"Ogah gue dicium kalian, kecuali Rein," sahut Dean kencang yang membuat semua orang di kantin menengok dan bersorak-sorai menggoda.

"Ciehhhhhhhh..." ledek para wanita yang duduk bersama Rein sementara wajah Rein memerah.

"Rein, kamu mau ke prom sama aku ga?" tanya Dean membuat meja mereka semakin heboh. Ketua kelas Rein itu memang selalu bicara singkat, padat, dan langsung tepat sasaran tanpa basa-basi.

"Eh... hmmm... anu...." Rein salah tingkah.

"Pikirin aja dulu deh, nanti kalau sudah punya jawabannya, kabarin aku ya," potong Dean kemudian pergi meninggalkan mereka semua.

"Ciehhhh, Rein... yang ngajak Dean gitu... si bapak ketua segala-galanya." ledek teman-temannya, Dean dulu adalah ketua OSIS, ketua majelis sekolah, ketua kelas, yang pintar, berkacamata, dan berwajah tampan.

"Ihhh..apaan sih!" Rein mencoba menghindar.

Mata Rein menatap ke arah Ken yang wajahnya berubah gelap dan terlihat sangat marah. Ken berbalik pergi tanpa mengucapkan sepatah katapun kepada Rein.

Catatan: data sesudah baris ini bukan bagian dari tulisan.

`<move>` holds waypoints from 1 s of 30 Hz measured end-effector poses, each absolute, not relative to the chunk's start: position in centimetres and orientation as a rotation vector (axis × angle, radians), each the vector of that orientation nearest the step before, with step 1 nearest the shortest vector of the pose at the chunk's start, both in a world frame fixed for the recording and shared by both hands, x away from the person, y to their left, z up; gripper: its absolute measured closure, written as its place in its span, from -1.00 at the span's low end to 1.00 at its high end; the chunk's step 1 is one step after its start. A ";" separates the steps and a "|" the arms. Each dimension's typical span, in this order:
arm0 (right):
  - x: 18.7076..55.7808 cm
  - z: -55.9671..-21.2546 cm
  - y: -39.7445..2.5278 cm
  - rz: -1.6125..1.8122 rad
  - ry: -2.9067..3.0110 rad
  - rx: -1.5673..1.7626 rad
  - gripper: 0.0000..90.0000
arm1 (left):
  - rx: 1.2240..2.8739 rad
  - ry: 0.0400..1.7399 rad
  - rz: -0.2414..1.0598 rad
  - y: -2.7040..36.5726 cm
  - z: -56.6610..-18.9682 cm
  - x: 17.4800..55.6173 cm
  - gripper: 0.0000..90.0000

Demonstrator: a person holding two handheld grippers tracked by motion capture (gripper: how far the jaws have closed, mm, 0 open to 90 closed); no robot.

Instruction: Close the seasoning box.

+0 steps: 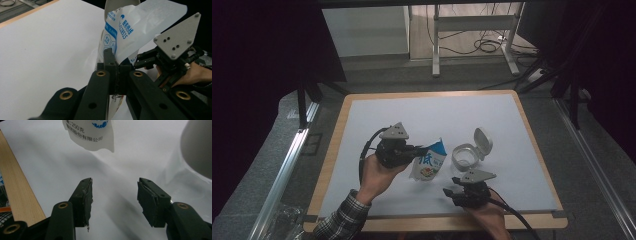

'Geezzz, I'm in trouble now,' pikir Rein dalam hati.

------------

"Dimas, Ken di mana ya? Kok ga kelihatan?" tanya Rein saat mampir ke kelas Ken. Berniat mengajak Ken pulang.

"Paling di ruang basket. Hari ini ga ada jadwal latihan sih, tapi dua minggu lagi mau sparing buat liat siapa yang cocok gantiin Ken jadi ketua basket. Lagi rapat, tungguin aja sebentar lagi," jawab Dimas.

"Kok kamu ga ikutan rapat?" tanya Rein heran karena Dimas juga anggota basket.

"Aku ada perlu, ini mau langsung pulang, duluan ya...." Dimas melambai pergi setelah berpamitan.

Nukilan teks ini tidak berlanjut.